# EXERCISE
Each line of the data that includes "metal" must be copied.

# EXERCISE MATERIALS
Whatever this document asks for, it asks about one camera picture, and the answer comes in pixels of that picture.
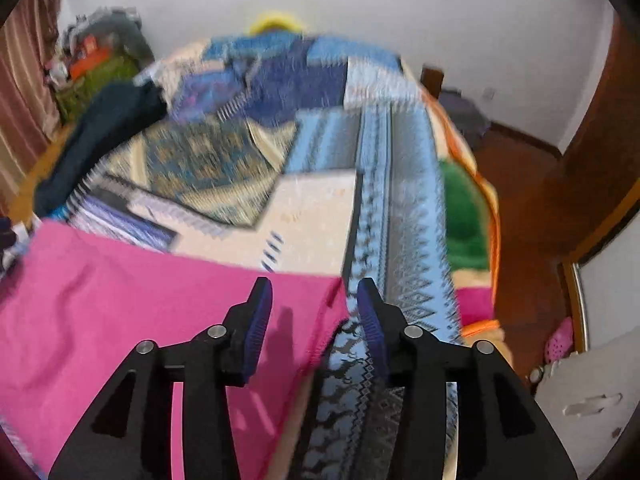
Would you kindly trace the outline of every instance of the wooden door frame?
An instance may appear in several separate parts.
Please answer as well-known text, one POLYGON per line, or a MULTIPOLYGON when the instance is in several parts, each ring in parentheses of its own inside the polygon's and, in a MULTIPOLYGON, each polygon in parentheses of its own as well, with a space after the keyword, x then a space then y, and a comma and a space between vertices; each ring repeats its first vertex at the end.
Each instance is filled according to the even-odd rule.
POLYGON ((574 320, 574 345, 578 352, 589 349, 589 331, 584 312, 584 297, 580 284, 580 267, 591 260, 634 218, 640 206, 640 178, 622 199, 622 202, 562 260, 562 272, 569 293, 571 315, 574 320))

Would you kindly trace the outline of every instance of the beige fabric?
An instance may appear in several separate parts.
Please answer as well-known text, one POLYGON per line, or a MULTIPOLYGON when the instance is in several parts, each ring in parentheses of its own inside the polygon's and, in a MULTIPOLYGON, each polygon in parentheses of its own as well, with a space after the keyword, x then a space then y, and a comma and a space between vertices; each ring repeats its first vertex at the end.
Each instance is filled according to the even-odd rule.
POLYGON ((411 70, 409 65, 404 59, 400 59, 400 67, 402 68, 402 73, 404 73, 404 77, 409 81, 413 81, 414 83, 418 83, 419 81, 415 78, 414 72, 411 70))
POLYGON ((142 193, 130 197, 129 209, 179 234, 173 254, 249 269, 263 269, 264 260, 277 272, 340 276, 355 187, 352 170, 281 176, 262 218, 251 230, 221 224, 215 232, 206 230, 196 213, 180 208, 178 216, 167 209, 171 206, 166 201, 158 199, 154 206, 153 199, 142 193), (276 261, 265 259, 268 242, 278 249, 270 251, 276 261))
POLYGON ((427 113, 431 121, 431 131, 433 131, 433 140, 436 143, 438 160, 447 160, 449 158, 449 149, 447 147, 447 137, 444 133, 442 121, 429 106, 427 106, 427 113))
POLYGON ((188 44, 178 50, 175 50, 168 57, 165 57, 162 61, 166 63, 171 63, 175 61, 188 61, 188 60, 196 60, 202 57, 202 53, 207 45, 210 43, 210 40, 198 40, 193 43, 188 44))
POLYGON ((491 286, 491 273, 488 270, 454 270, 451 279, 456 290, 470 286, 491 286))

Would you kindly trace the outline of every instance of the purple cloth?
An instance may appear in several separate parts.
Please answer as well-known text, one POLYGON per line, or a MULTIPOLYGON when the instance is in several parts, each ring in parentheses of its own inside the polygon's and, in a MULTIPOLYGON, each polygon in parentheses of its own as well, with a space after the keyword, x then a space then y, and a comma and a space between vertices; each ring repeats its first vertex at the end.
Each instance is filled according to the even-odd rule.
POLYGON ((273 128, 292 121, 298 110, 342 106, 347 63, 307 64, 314 41, 296 40, 286 52, 259 61, 247 103, 232 116, 273 128))
POLYGON ((204 120, 244 89, 242 78, 229 68, 185 76, 174 99, 171 117, 179 123, 204 120))

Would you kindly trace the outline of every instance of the dark green cloth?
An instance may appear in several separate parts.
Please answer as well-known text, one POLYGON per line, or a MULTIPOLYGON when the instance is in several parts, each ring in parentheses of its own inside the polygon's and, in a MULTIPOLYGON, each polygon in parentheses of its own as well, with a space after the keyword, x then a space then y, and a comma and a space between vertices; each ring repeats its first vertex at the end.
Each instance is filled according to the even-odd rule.
POLYGON ((455 162, 441 160, 451 270, 489 270, 488 207, 476 184, 455 162))
POLYGON ((49 178, 35 189, 34 213, 42 217, 59 208, 103 155, 165 115, 162 90, 153 83, 109 83, 80 117, 49 178))

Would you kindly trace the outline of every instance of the yellow object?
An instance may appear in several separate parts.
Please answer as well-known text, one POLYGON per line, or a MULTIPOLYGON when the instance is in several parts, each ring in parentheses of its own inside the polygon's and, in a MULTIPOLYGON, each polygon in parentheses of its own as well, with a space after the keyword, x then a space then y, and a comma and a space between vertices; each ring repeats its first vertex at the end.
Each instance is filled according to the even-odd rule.
POLYGON ((258 34, 271 32, 273 30, 288 30, 289 32, 301 33, 305 31, 305 28, 306 27, 291 14, 271 11, 258 16, 258 19, 249 28, 249 34, 257 36, 258 34))

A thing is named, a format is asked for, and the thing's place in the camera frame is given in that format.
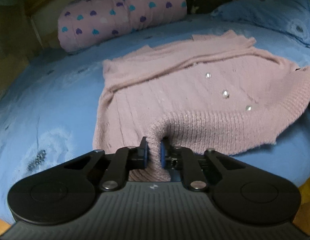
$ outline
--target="rhinestone button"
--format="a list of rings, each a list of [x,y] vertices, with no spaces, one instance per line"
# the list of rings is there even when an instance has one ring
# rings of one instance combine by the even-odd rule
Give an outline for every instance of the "rhinestone button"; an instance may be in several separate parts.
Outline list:
[[[223,98],[229,98],[230,94],[228,93],[227,90],[223,91]]]

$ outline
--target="metal screw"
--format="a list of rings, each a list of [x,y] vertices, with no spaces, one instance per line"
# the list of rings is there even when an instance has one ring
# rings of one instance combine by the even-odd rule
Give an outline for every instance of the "metal screw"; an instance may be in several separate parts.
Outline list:
[[[113,180],[108,180],[103,183],[103,188],[105,189],[115,189],[118,187],[118,183]]]
[[[196,180],[196,181],[193,181],[191,183],[191,187],[193,187],[194,189],[203,189],[207,186],[207,184],[203,181],[200,181],[200,180]]]
[[[172,168],[175,169],[178,165],[177,159],[172,158]]]

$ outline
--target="pink knit cardigan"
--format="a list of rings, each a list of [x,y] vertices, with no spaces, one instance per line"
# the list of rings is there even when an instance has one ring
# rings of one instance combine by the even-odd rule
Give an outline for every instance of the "pink knit cardigan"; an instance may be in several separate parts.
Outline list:
[[[197,153],[274,144],[310,102],[310,67],[296,70],[254,44],[228,31],[105,60],[93,148],[115,153],[147,136],[148,168],[130,179],[168,181],[159,154],[165,136]]]

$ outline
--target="teal heart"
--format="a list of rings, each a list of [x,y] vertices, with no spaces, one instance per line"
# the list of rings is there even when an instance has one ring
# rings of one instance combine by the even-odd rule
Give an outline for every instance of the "teal heart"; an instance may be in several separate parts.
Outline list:
[[[94,34],[94,35],[98,35],[98,34],[99,34],[99,31],[98,31],[98,30],[96,30],[96,29],[93,29],[92,34]]]
[[[150,2],[150,3],[149,3],[149,7],[150,7],[150,8],[154,8],[154,7],[156,7],[156,4],[155,4],[154,2]]]
[[[135,9],[136,9],[135,6],[133,6],[133,5],[130,5],[130,6],[129,6],[129,10],[130,10],[130,11],[134,11]]]

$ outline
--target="purple heart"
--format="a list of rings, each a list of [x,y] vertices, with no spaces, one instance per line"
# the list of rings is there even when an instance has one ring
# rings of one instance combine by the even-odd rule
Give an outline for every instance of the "purple heart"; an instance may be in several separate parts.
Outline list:
[[[166,8],[168,9],[168,8],[170,8],[170,7],[172,7],[173,5],[172,5],[172,3],[171,2],[167,2],[166,3]]]
[[[79,29],[79,28],[78,28],[78,29],[76,29],[76,34],[77,34],[77,35],[82,34],[82,30],[81,30],[81,29]]]
[[[139,20],[140,20],[141,23],[143,23],[146,20],[146,17],[142,16]]]

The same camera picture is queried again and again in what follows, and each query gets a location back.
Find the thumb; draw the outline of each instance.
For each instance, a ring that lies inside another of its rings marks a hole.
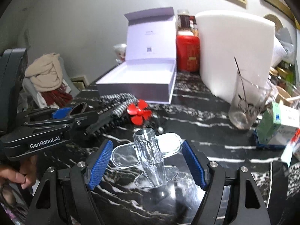
[[[0,177],[8,179],[13,183],[22,184],[25,182],[25,176],[23,174],[7,165],[0,165]]]

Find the red plastic jar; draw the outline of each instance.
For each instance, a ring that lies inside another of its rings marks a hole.
[[[199,72],[200,40],[196,36],[177,35],[177,70]]]

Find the box flap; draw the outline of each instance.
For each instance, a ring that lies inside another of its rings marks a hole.
[[[176,18],[172,7],[143,10],[125,16],[129,20],[128,64],[144,59],[176,58]]]
[[[156,16],[174,16],[174,9],[173,7],[161,7],[125,14],[128,21]]]

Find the beige cloth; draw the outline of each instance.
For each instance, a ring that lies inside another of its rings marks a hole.
[[[51,53],[36,59],[25,71],[38,92],[56,90],[62,84],[62,68],[59,54]]]

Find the white stick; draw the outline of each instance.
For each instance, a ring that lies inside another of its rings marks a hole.
[[[295,101],[295,100],[299,100],[299,99],[300,99],[300,96],[286,98],[287,101]]]

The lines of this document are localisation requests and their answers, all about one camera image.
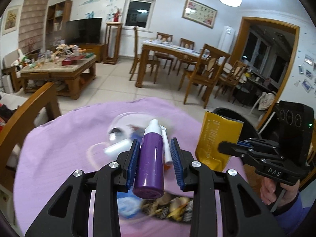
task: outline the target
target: tv stand
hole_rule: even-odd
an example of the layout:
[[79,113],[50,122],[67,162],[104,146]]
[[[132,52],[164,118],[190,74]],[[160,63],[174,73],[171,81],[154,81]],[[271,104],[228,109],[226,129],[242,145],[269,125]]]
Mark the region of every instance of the tv stand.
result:
[[96,55],[96,60],[98,63],[102,62],[102,52],[103,52],[103,46],[102,43],[80,43],[78,46],[83,49],[87,50],[87,52],[94,52]]

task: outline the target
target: coffee table
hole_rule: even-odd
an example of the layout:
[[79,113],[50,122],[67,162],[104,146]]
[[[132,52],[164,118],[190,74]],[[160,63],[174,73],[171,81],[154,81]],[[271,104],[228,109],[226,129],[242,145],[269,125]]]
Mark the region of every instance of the coffee table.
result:
[[68,96],[71,99],[77,100],[81,92],[95,78],[95,63],[96,55],[88,59],[78,60],[77,64],[62,66],[60,59],[58,63],[47,62],[43,66],[30,69],[29,66],[21,69],[21,81],[24,92],[36,92],[40,87],[26,88],[28,80],[63,80],[68,85],[68,89],[57,92],[57,95]]

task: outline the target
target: wooden door frame
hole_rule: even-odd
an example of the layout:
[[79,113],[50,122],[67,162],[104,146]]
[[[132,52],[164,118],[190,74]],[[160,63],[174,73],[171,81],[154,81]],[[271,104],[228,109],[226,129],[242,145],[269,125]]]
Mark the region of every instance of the wooden door frame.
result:
[[232,52],[232,55],[231,55],[230,61],[229,61],[229,63],[232,65],[237,60],[239,60],[242,56],[242,53],[244,51],[244,46],[247,42],[250,24],[260,24],[260,25],[264,25],[264,26],[269,26],[269,27],[277,28],[277,29],[280,29],[283,31],[287,31],[287,32],[295,35],[293,50],[292,50],[290,62],[288,65],[288,69],[285,73],[284,79],[280,85],[279,91],[277,92],[276,97],[275,97],[272,105],[269,107],[266,114],[264,115],[264,117],[261,119],[261,121],[259,122],[259,124],[257,126],[257,129],[259,129],[263,125],[263,123],[267,120],[269,115],[271,114],[273,106],[279,100],[279,98],[283,92],[283,89],[284,89],[284,87],[289,79],[289,76],[291,74],[291,70],[292,70],[292,67],[294,64],[295,56],[296,56],[298,40],[299,40],[299,36],[300,36],[300,27],[293,25],[293,24],[290,24],[290,23],[287,23],[287,22],[280,21],[280,20],[272,20],[272,19],[257,18],[257,17],[242,17],[240,28],[238,31],[238,36],[236,39],[236,44],[235,44],[235,47],[233,49],[233,52]]

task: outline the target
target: framed painting
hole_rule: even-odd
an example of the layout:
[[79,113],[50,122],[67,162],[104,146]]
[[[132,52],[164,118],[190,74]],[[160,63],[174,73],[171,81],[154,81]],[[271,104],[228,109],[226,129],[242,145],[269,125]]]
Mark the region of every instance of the framed painting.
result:
[[186,0],[182,17],[213,28],[217,10],[194,0]]
[[2,23],[2,35],[18,29],[20,23],[21,5],[13,6],[7,9]]

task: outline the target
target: tile floor
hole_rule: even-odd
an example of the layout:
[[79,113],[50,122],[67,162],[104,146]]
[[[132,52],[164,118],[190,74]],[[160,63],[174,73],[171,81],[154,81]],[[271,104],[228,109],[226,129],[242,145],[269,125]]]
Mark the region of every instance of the tile floor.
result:
[[[143,88],[136,88],[135,81],[137,74],[134,75],[132,81],[129,81],[129,70],[132,65],[131,59],[121,59],[117,65],[97,64],[96,78],[85,89],[78,100],[71,100],[69,97],[58,96],[59,106],[62,114],[73,109],[95,103],[104,103],[109,101],[134,101],[146,97],[158,97],[165,99],[171,104],[180,107],[196,120],[202,122],[205,111],[213,111],[218,107],[230,108],[243,116],[245,116],[253,125],[257,125],[258,117],[262,112],[254,110],[249,114],[250,107],[242,107],[238,101],[234,104],[227,101],[227,95],[219,95],[214,99],[214,92],[210,97],[210,101],[203,109],[201,96],[197,96],[198,87],[192,86],[187,104],[183,104],[184,94],[188,80],[186,79],[183,87],[178,91],[181,74],[176,76],[176,71],[171,71],[168,76],[168,66],[166,69],[160,69],[156,84],[153,83],[153,75],[146,73],[143,82]],[[29,97],[31,94],[24,94],[20,90],[16,95]]]

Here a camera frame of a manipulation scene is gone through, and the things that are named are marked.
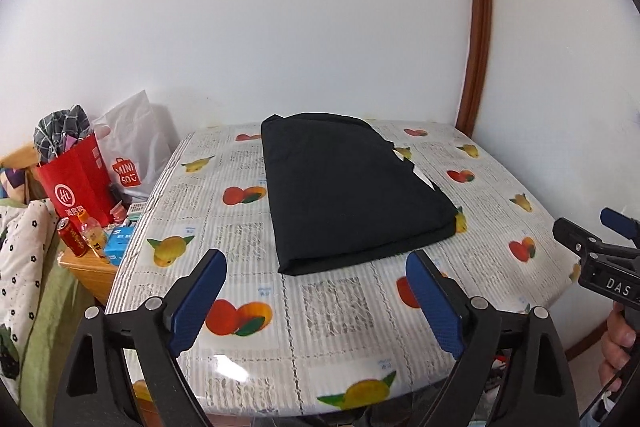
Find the white plastic bag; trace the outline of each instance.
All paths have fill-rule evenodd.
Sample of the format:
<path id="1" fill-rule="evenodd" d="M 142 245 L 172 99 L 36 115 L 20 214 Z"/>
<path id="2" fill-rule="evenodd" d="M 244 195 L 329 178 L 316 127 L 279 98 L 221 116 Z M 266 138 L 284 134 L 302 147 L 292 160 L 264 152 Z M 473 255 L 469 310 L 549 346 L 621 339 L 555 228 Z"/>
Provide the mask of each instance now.
<path id="1" fill-rule="evenodd" d="M 111 180 L 133 201 L 145 201 L 171 150 L 144 90 L 93 122 Z"/>

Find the hand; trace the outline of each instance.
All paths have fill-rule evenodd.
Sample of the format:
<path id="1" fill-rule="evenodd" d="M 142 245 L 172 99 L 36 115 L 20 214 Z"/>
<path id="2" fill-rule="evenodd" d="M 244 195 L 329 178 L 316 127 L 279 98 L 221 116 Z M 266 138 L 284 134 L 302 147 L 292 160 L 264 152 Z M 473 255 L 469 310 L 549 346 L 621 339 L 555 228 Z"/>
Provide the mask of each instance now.
<path id="1" fill-rule="evenodd" d="M 621 311 L 623 306 L 617 302 L 613 303 L 613 311 L 607 317 L 607 331 L 600 340 L 604 361 L 598 368 L 600 383 L 605 385 L 613 375 L 629 360 L 622 347 L 632 347 L 636 341 L 636 332 L 625 322 L 625 317 Z M 609 386 L 610 391 L 618 391 L 622 385 L 620 378 Z"/>

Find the folded black garment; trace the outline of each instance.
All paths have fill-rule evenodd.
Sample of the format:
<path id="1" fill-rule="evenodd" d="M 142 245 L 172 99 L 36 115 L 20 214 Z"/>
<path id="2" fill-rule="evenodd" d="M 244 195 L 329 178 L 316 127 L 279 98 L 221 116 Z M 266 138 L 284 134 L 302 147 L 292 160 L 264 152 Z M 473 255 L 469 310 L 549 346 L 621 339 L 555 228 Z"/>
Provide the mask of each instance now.
<path id="1" fill-rule="evenodd" d="M 382 259 L 456 231 L 456 208 L 357 118 L 302 113 L 262 122 L 280 273 Z"/>

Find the floor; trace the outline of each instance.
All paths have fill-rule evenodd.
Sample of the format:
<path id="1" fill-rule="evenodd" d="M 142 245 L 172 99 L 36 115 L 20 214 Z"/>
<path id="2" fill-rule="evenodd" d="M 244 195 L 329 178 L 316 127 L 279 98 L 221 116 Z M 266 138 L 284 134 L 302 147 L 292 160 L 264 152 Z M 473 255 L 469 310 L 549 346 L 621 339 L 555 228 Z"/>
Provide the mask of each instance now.
<path id="1" fill-rule="evenodd" d="M 599 342 L 569 362 L 580 412 L 591 403 L 602 387 L 598 378 L 600 362 L 602 362 L 602 352 Z"/>

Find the soda can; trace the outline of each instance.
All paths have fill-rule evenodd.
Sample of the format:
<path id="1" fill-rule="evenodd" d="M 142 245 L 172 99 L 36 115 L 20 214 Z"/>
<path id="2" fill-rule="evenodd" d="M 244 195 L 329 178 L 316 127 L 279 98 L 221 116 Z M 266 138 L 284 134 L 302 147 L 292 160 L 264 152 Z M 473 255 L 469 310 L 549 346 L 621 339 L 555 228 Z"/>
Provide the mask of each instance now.
<path id="1" fill-rule="evenodd" d="M 60 239 L 65 242 L 65 245 L 71 249 L 76 257 L 82 257 L 89 250 L 89 245 L 84 242 L 80 232 L 76 230 L 68 217 L 60 219 L 57 229 Z"/>

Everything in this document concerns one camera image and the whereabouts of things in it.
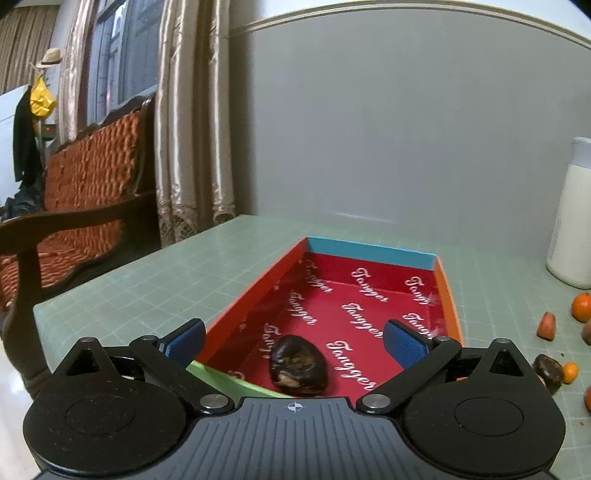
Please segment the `white bottle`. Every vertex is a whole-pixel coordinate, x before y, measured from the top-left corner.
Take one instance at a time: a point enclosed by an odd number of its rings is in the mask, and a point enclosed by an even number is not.
[[[577,288],[591,288],[591,140],[573,138],[546,267]]]

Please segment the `crosshair marking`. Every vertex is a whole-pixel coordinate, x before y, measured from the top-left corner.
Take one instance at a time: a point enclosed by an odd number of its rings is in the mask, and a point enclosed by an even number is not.
[[[289,408],[293,413],[300,411],[302,408],[305,408],[301,403],[293,402],[290,403],[286,408]]]

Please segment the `curtain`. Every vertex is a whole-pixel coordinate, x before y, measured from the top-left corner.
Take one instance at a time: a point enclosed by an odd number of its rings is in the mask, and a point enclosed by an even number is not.
[[[58,9],[58,5],[19,7],[0,20],[0,95],[33,84],[36,73],[31,63],[41,60],[49,48]]]
[[[73,140],[78,130],[78,102],[86,45],[92,25],[93,0],[77,0],[66,48],[62,52],[57,102],[60,143]]]
[[[166,0],[155,112],[163,246],[235,216],[228,108],[229,0]]]

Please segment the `tray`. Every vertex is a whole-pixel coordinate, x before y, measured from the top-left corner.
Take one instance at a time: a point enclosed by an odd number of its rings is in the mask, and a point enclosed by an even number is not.
[[[323,396],[355,402],[402,371],[382,343],[393,318],[429,338],[463,343],[436,255],[307,237],[222,313],[189,370],[236,402],[286,397],[271,384],[269,355],[282,335],[299,335],[327,360]]]

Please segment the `yellow bag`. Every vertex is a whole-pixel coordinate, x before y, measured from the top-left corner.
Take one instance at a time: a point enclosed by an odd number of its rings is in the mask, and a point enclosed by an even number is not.
[[[31,112],[39,118],[46,119],[51,115],[55,108],[57,101],[54,96],[47,90],[47,85],[42,77],[39,77],[33,85],[31,90]]]

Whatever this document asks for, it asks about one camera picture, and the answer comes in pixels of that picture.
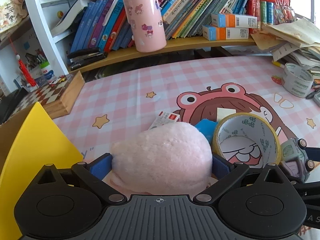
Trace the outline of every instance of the orange star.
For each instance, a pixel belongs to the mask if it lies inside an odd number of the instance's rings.
[[[156,95],[156,93],[154,93],[153,91],[150,93],[147,93],[146,98],[153,98]]]
[[[92,125],[92,127],[98,127],[99,129],[102,128],[102,126],[106,123],[110,122],[110,120],[107,118],[107,115],[101,117],[96,117],[96,122]]]
[[[309,119],[309,118],[307,118],[307,125],[310,125],[310,127],[311,127],[312,129],[314,129],[315,126],[316,126],[316,124],[313,122],[313,120],[312,120],[312,119]]]

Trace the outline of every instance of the white shelf post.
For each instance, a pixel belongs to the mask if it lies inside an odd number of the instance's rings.
[[[47,21],[44,17],[42,7],[39,0],[26,0],[26,5],[30,15],[30,19],[38,37],[39,43],[46,55],[50,66],[52,67],[55,75],[68,74],[68,69],[64,64],[57,46],[50,33]]]

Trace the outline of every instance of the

# SOLUTION TO THIS PROBLEM
--target="metal screw"
Give an outline for every instance of the "metal screw"; an instance may be in several separate parts.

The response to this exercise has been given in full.